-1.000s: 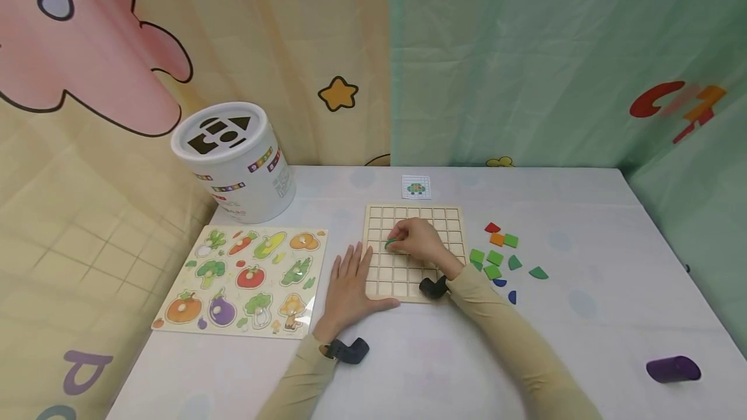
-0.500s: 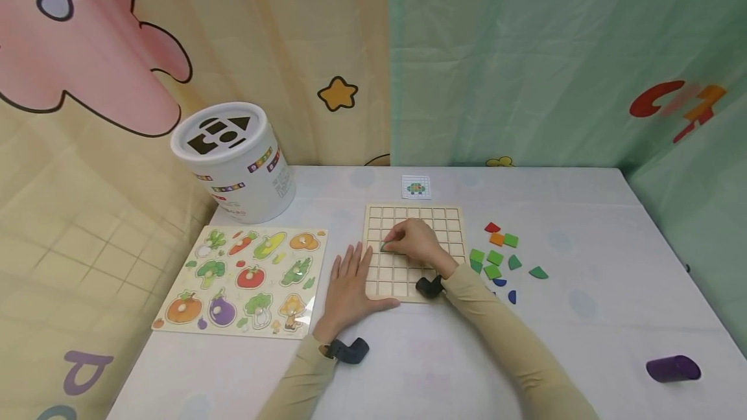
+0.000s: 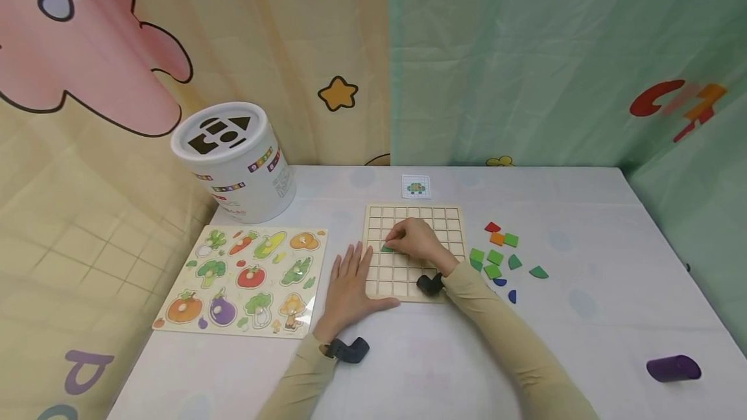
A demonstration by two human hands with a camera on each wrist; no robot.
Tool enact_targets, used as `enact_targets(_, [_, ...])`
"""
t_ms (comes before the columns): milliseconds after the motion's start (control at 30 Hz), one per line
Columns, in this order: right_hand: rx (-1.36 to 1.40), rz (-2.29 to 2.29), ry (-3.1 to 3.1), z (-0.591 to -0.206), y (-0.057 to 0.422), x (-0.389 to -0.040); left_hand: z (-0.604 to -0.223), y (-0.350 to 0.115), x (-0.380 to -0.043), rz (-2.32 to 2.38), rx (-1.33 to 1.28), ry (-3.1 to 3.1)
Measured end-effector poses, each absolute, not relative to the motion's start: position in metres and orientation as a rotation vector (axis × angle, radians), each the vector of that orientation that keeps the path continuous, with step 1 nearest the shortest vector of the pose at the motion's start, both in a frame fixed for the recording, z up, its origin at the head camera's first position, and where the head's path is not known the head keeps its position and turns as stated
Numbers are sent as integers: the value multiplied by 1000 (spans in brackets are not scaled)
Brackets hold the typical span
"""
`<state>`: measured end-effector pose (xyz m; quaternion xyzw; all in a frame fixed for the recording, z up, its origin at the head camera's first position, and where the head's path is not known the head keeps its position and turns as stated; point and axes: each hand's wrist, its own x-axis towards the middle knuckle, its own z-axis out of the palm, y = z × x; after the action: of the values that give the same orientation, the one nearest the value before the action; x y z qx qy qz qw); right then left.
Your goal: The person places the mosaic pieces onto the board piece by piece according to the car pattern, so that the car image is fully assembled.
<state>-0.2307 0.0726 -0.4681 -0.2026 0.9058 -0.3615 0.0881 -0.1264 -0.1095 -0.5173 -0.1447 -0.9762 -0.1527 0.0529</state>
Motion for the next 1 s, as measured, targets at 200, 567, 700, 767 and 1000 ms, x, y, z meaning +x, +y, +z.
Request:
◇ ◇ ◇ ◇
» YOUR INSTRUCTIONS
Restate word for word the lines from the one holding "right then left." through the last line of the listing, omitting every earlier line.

» REPLY
`<state>`: measured end-effector pose (xyz m; quaternion xyzw; all in a frame fixed for the recording, z up, its origin at the head camera's first position, and where the head's path is not known the head keeps its position and turns as stated; point and axes: each hand's wrist, its own x-axis towards the middle knuckle, its own z-axis out of the palm, y = z × x; after the action: of the values that give the same orientation, the one nearest the value before the action; x y z qx qy qz qw); right then left.
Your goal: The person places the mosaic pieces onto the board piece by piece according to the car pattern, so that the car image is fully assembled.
<state>-0.2307 0.0726 -0.4681 -0.2026 0.9058 -0.3615 0.0881 -0.1264 -0.1095 -0.5173 -0.1447 -0.9762 -0.1527 0.0529</state>
Motion for the next 1 s, as measured, targets at 200, 567, 700, 767 and 1000 ms, x, y, z meaning +x, +y, +z.
Request:

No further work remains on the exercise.